Schließlich kann ein zur Revisionszulassung führender Verfahrensmangel auch nicht auf die von der Beschwerde behauptete Verletzung der Sachaufklärungspflicht (§ 103 SGG) gestützt werden. Dazu ist darauf hinzuweisen, daß die Verletzung der Sachaufklärungspflicht nur dann einen Zulassungsgrund darstellt, wenn sie sich auf einen Beweisantrag bezieht, dem das LSG ohne hinreichende Begründung nicht gefolgt ist (§ 160 Abs 2 Nr 3 SGG). Dazu hätte die Beschwerdebegründung ausführen müssen, daß im Berufungsrechtszug ein entsprechender Beweisantrag gestellt worden und in der Sitzungsniederschrift oder im Urteilstatbestand aufgeführt ist (vgl BSG SozR 3-1500 § 160 Nr 9 mwN). Diese Angaben sind der Beschwerdebegründung nicht zu entnehmen. Im übrigen führt sie nicht aus, inwiefern das LSG nach der von ihm vertretenen materiellen Rechtsansicht zu weiteren Ermittlungen verpflichtet gewesen wäre (vgl BSG SozR 1500 § 160a Nr 34). Daß das LSG – wie die Klägerin offenbar meint – den Rechtsstreit in der Sache unrichtig entschieden hat, ist nach der ausdrücklichen Regelung des § 160 Abs 2 Nr 3 SGG nicht geeignet, einen Zulassungsgrund zu bezeichnen.
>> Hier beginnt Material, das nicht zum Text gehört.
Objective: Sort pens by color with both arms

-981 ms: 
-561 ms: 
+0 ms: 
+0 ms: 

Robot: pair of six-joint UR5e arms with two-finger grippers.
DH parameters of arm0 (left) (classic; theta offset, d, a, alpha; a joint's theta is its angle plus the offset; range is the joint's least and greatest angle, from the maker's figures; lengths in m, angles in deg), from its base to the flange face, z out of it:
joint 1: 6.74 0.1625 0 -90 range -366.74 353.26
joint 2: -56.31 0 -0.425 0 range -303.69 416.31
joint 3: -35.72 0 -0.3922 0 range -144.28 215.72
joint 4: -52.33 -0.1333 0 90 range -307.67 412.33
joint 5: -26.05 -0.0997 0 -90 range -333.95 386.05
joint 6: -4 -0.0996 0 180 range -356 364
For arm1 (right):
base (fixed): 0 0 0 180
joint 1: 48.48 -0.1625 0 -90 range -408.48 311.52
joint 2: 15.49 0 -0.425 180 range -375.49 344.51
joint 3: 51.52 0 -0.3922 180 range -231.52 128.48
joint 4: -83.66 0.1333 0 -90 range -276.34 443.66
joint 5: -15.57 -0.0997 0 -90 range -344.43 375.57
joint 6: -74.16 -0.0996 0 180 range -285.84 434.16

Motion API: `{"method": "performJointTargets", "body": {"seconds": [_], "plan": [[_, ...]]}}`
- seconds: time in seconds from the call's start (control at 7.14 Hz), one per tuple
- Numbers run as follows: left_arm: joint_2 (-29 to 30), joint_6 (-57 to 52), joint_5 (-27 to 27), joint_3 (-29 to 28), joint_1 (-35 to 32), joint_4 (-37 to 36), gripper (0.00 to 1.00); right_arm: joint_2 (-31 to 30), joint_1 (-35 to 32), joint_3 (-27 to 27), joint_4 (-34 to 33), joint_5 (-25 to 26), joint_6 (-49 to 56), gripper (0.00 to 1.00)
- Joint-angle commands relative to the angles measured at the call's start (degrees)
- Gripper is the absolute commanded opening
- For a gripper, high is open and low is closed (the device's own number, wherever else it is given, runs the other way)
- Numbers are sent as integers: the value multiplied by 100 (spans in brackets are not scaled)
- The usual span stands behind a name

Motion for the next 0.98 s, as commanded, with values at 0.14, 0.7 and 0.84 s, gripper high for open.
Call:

Entspricht die Beschwerdebegründung somit nicht den Anforderungen des § 160a Abs 2 Satz 3 SGG, muß die Beschwerde in entsprechender Anwendung des § 169 SGG als unzulässig verworfen werden.
Die Kostenentscheidung beruht auf der entsprechenden Anwendung des § 193 SGG.